Arsenic trioxide-loaded nanoparticles enhance the chemosensitivity of gemcitabine in pancreatic cancer via the reversal of pancreatic stellate cell desmoplasia by targeting the AP4/galectin-1 pathway

Pancreatic stellate cells (PSCs) constitute the fibrotic tumor microenvironment composed of the stroma matrix, which blocks the penetration of gemcitabine (GEM) in pancreatic adenocarcinoma (PDAC) and results in chemoresistance.

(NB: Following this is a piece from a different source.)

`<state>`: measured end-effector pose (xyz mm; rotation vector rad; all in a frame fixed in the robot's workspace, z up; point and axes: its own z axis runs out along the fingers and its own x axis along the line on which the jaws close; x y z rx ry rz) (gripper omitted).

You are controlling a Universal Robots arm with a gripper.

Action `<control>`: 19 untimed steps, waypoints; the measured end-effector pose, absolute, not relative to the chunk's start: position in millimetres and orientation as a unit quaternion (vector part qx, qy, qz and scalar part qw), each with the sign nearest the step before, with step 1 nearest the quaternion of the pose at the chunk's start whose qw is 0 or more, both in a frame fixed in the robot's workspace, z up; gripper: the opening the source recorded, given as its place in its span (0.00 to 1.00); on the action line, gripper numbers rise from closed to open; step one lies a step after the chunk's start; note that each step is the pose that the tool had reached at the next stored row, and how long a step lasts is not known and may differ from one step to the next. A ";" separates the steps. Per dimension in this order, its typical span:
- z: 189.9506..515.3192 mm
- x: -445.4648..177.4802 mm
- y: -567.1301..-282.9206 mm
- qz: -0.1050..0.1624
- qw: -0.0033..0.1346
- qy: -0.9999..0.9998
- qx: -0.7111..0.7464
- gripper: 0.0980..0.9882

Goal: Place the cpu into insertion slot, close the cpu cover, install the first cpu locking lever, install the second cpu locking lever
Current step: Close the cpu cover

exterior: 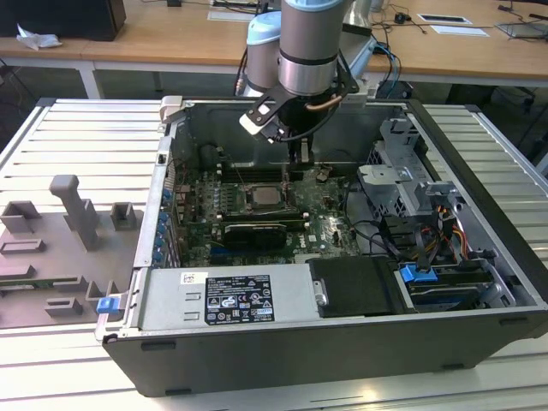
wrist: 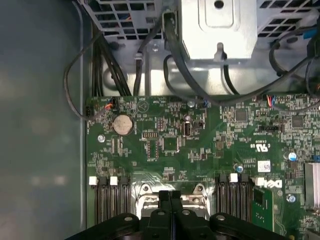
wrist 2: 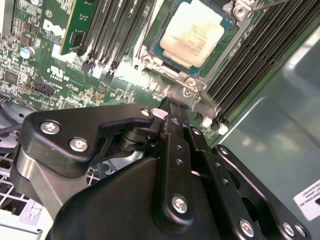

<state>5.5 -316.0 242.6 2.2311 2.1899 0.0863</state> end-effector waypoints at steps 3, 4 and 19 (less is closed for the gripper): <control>239.8 -0.1 -316.0 0.028 0.007 0.700 0.713 0.01; 237.2 -3.3 -316.0 0.028 0.007 0.700 0.713 0.01; 230.8 -28.3 -315.9 0.025 0.003 0.739 0.673 0.01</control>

We analyzed the expression of alpha-SMA, collagen type I, and fibronectin by immunohistochemistry of pancreatic cancer tissues and demonstrated that the abundant interstitial stroma is associated with dismal survival. Two desmoplastic pancreatic tumor models are treated with arsenic trioxide (ATO) and GEM to confirm the sensitizing effect of ATO on GEM. RNA-seq was performed to analyze the potential fibrotic genes regulated by ATO. Western blotting, CCK-8 methods, colony formation, and wound healing and transwell assays were utilized to verify that ATO attenuates the tumor-promoting ability of PSCs by inhibiting its activation and decreasing matrix secretion via the PI3K/AKT/AP4/galectin-1 pathway. Furthermore, we developed targeted ATO-loaded nanoparticles self-assembled by poly (d,l-lactide) and poly(ethylene glycol) (PEG-PDLLA) and modified by the single-chain antibody of FAP-alpha (scAb(FAP-alpha)) (scAb-ATO-NPs) to promote the delivery efficiency of ATO to PSCs and enhance anti-tumor effects with gemcitabine. Herein, we elucidate the mechanism of how ATO inhibits the activation of PSCs and enhances the therapeutic effect of GEM. We propose a novel cocktail therapy including scAb-ATO-NPs and GEM, indicating a new perspective in the treatment of PDAC.

Automated summary

Pancreatic stellate cells (PSCs) play a role in blocking the penetration of gemcitabine (GEM) in the fibrotic tumor microenvironment of pancreatic adenocarcinoma (PDAC), leading to chemoresistance. Arsenic trioxide (ATO) has been found to sensitize GEM and inhibit the activation and matrix secretion of PSCs, thereby attenuating their tumor-promoting ability. Additionally, targeted ATO-loaded nanoparticles have been developed to enhance the delivery efficiency of ATO to PSCs and improve the anti-tumor effects of gemcitabine. This research provides a new perspective and potential novel cocktail therapy for the treatment of PDAC.